# [Exercise details]
Using the data below, return word for word every line from the one holding "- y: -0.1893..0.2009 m" down to the one holding "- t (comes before". Leave pictures out.

━━━━━━━━━━━━━━━━━━━━━━━━━━━━━━

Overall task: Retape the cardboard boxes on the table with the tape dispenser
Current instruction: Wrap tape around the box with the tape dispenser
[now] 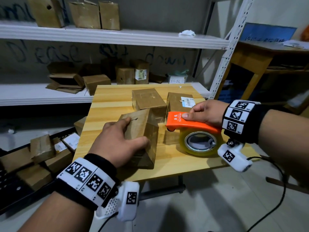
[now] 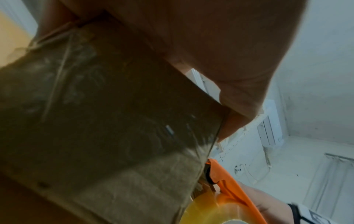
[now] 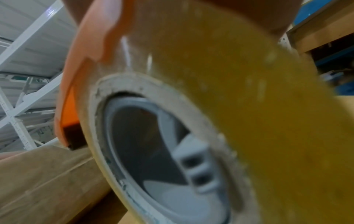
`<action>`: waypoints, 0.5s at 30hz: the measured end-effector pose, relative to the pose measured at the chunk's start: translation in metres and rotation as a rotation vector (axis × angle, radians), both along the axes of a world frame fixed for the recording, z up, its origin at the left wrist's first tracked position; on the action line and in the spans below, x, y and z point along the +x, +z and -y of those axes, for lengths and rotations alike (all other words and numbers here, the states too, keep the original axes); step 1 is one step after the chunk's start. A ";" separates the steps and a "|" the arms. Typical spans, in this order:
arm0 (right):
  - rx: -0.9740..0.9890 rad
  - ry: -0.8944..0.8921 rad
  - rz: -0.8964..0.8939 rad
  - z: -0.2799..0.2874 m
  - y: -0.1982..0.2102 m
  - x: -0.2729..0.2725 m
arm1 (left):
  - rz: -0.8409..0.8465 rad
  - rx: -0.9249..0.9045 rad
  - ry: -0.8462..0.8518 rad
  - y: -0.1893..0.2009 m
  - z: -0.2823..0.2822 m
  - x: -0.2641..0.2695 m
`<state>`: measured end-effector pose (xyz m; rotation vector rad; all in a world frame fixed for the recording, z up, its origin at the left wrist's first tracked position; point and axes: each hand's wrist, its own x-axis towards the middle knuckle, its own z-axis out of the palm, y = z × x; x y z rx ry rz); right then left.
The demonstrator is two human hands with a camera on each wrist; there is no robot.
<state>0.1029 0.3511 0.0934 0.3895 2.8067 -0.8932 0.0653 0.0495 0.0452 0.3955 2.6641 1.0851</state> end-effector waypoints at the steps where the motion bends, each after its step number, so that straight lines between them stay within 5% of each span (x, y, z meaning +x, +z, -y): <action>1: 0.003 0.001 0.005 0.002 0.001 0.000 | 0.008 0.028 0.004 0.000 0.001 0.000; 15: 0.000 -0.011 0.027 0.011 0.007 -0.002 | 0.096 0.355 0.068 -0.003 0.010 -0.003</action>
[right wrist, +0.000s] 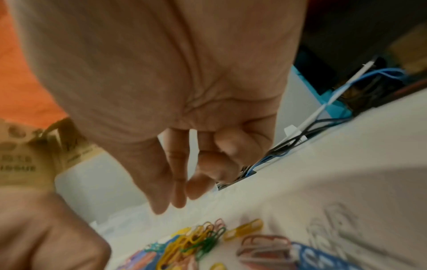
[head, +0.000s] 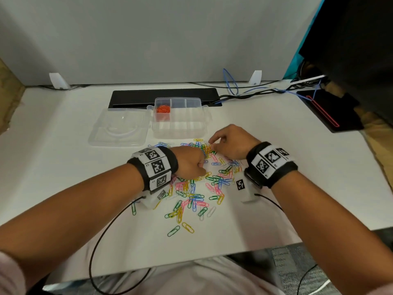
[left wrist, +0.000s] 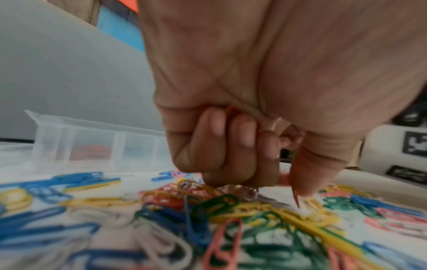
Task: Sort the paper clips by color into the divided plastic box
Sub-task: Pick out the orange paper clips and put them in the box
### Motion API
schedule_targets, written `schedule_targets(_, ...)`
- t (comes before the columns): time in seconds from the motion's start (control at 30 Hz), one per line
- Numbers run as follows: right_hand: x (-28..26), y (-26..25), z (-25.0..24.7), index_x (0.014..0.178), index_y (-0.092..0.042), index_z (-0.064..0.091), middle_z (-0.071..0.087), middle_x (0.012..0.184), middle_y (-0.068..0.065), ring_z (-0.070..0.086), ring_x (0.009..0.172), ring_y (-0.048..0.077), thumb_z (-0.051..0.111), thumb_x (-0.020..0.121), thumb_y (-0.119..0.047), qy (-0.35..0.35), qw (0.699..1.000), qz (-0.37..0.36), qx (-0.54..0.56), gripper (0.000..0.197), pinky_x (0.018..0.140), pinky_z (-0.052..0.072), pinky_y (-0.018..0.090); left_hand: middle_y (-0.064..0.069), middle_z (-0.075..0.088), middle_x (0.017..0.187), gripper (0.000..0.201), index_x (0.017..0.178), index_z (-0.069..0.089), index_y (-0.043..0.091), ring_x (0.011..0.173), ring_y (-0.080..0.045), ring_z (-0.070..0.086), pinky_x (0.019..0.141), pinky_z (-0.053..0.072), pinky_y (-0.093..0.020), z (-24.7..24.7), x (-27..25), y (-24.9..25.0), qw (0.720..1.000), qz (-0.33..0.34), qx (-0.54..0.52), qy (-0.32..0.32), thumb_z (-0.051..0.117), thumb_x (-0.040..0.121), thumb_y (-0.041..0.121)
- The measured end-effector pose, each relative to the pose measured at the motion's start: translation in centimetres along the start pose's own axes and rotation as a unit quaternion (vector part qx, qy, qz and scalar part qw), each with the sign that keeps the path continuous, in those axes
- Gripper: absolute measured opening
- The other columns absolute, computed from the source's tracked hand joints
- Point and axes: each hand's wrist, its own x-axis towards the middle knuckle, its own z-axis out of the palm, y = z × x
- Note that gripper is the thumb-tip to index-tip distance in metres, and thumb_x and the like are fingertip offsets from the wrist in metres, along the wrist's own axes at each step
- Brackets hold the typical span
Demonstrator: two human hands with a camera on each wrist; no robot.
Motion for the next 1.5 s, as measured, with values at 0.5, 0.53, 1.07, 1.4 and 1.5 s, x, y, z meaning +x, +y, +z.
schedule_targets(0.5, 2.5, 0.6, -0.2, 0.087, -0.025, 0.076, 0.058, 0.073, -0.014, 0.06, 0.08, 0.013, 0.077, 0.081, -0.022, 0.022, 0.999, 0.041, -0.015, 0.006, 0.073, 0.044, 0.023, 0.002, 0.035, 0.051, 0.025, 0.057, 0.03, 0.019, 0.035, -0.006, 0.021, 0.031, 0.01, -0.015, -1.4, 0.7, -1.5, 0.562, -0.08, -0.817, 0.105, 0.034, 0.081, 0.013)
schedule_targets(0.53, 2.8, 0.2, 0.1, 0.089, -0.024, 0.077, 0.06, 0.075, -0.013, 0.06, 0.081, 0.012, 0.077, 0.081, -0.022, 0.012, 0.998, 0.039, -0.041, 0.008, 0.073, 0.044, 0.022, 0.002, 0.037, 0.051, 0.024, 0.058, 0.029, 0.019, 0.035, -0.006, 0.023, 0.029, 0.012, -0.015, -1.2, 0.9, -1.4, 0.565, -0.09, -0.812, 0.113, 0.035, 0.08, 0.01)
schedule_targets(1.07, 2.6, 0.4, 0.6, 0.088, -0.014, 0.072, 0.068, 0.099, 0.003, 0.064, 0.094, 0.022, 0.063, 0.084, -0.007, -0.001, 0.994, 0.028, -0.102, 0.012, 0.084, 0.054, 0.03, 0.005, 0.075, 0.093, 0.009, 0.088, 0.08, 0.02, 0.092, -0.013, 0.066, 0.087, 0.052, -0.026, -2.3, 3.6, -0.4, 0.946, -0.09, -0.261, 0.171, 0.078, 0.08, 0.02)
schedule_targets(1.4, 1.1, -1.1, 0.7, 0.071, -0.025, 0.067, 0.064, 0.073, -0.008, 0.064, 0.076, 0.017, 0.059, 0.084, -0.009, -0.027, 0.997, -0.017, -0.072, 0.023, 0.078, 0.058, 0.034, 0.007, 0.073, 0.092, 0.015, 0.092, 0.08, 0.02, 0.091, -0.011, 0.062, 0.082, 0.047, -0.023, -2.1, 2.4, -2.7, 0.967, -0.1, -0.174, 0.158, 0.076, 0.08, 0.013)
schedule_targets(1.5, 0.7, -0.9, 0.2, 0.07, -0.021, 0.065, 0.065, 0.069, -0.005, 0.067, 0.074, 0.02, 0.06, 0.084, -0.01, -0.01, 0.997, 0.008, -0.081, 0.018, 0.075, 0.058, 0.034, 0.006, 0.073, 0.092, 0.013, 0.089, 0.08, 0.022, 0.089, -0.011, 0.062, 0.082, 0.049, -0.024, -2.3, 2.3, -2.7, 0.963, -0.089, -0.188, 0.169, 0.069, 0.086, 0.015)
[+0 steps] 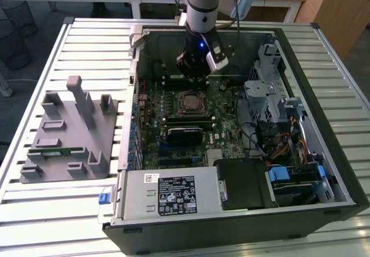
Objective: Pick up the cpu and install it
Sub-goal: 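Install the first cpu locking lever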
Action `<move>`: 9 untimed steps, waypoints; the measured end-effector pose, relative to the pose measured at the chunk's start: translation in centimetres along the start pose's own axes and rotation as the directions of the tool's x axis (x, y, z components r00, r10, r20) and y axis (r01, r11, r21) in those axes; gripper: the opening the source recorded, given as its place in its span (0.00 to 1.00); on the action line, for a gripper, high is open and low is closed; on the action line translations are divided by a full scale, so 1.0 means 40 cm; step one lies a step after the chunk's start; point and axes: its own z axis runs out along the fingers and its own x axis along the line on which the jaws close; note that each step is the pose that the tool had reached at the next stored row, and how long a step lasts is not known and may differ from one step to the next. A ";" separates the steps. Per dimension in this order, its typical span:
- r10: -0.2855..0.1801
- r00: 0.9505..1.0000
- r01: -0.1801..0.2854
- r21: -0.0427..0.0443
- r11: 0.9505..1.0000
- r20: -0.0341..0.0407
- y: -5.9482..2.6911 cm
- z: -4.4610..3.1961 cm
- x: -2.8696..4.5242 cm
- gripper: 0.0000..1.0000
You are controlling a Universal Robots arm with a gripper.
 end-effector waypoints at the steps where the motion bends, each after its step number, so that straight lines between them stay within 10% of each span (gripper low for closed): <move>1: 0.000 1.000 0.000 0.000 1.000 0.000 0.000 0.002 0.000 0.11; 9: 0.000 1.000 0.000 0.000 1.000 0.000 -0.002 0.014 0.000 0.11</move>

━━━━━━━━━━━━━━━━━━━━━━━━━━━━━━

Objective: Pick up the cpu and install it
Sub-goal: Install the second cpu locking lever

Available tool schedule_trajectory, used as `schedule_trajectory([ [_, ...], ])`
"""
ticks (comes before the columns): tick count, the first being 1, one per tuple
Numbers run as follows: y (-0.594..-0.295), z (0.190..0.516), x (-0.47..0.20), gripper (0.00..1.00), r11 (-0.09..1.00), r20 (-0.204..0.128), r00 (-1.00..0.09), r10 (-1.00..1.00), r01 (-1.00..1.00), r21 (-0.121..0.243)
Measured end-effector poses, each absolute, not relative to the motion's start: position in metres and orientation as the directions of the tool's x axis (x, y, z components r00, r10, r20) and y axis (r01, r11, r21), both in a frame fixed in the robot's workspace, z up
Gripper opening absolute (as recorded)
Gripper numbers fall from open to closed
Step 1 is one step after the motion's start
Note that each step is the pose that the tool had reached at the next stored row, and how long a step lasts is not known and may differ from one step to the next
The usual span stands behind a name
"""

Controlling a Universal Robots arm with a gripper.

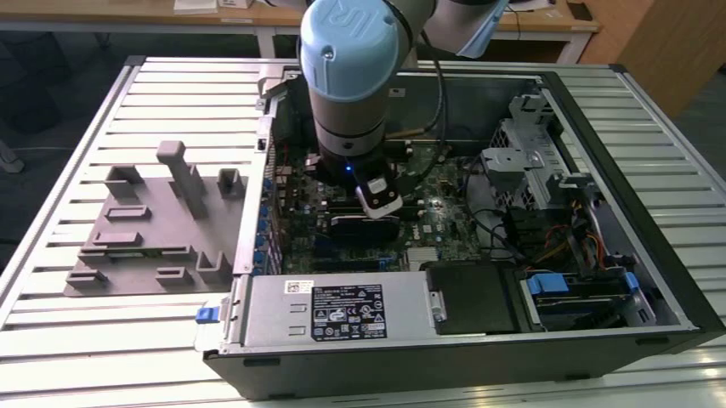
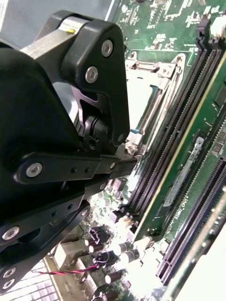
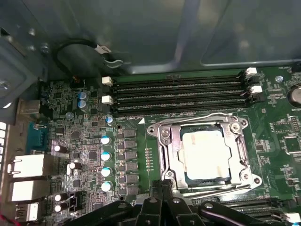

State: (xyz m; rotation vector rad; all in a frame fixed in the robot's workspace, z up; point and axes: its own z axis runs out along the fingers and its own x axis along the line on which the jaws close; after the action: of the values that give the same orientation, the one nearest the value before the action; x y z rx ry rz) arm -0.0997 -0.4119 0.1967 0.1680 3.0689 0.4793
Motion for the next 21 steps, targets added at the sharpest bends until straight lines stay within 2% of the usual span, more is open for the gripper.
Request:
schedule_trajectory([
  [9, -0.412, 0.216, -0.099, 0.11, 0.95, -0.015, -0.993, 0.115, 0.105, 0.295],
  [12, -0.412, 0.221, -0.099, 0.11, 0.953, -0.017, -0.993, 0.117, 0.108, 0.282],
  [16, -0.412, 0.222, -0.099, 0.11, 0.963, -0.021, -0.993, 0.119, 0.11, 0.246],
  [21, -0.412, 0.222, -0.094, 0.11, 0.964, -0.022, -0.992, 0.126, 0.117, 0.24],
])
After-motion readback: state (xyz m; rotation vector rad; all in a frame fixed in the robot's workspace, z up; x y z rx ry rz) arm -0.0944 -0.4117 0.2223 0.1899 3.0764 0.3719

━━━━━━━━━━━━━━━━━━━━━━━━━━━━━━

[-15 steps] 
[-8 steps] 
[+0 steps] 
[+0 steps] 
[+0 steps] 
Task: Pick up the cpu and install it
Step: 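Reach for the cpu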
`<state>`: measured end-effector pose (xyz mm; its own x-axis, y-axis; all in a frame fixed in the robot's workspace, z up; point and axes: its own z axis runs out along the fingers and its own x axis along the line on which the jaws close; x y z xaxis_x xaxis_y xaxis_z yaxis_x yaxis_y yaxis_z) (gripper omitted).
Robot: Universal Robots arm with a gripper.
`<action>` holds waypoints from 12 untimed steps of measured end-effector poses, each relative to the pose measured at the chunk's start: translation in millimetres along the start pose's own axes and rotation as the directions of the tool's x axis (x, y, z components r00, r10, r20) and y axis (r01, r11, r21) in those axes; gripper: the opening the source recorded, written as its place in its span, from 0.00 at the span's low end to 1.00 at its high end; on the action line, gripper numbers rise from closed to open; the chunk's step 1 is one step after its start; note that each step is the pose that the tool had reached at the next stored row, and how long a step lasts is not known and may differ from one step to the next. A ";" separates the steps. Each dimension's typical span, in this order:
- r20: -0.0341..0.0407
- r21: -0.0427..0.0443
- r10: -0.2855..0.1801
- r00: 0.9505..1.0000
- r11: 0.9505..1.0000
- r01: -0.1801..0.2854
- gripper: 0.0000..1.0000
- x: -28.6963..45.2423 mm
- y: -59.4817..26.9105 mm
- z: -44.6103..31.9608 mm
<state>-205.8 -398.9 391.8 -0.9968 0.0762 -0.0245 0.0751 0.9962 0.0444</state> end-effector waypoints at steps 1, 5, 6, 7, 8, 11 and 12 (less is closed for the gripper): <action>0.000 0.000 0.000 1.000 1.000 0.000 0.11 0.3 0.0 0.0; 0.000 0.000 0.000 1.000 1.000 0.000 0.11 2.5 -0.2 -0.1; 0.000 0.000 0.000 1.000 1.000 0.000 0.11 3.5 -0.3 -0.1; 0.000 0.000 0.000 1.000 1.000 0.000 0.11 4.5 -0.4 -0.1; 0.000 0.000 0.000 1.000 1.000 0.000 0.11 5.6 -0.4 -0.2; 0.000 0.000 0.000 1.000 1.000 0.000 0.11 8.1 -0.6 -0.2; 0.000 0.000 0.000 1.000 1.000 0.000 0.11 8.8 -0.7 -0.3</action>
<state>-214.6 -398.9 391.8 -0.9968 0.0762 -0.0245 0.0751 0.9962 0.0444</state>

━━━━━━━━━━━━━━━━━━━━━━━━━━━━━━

# [Task response]
  - y: -0.1893..0.2009 m
  - z: -0.2823..0.2822 m
  - x: -0.2641..0.2695 m
`<state>`: measured end-effector pose (xyz m; rotation vector rad; all in a world frame fixed for the recording, z up, its origin at the left wrist's first tracked position; point and axes: each hand's wrist, its own x-axis towards the middle knuckle, its own z-axis out of the palm, y = z × x; x y z rx ry rz); right then left.
The demonstrator is two human hands with a camera on each wrist; there is no robot.
<state>0.1029 0.3511 0.0934 0.3895 2.8067 -0.8932 0.0653 0.0495 0.0452 0.3955 2.6641 1.0851</state> end-effector waypoints at the steps where the motion bends, each after its step number, so that straight lines between them stay within 5% of each span (x, y, z meaning +x, +z, -y): <action>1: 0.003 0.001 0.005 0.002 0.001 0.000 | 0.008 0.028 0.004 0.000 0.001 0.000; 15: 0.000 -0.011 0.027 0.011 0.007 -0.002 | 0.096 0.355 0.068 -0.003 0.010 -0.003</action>
[right wrist, +0.000s] 
[head, +0.000s] 
[left wrist, +0.000s] 
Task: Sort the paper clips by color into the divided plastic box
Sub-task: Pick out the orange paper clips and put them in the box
### Motion API
schedule_targets, written `schedule_targets(_, ...)`
- t (comes before the columns): time in seconds from the motion's start (control at 30 Hz), one per line

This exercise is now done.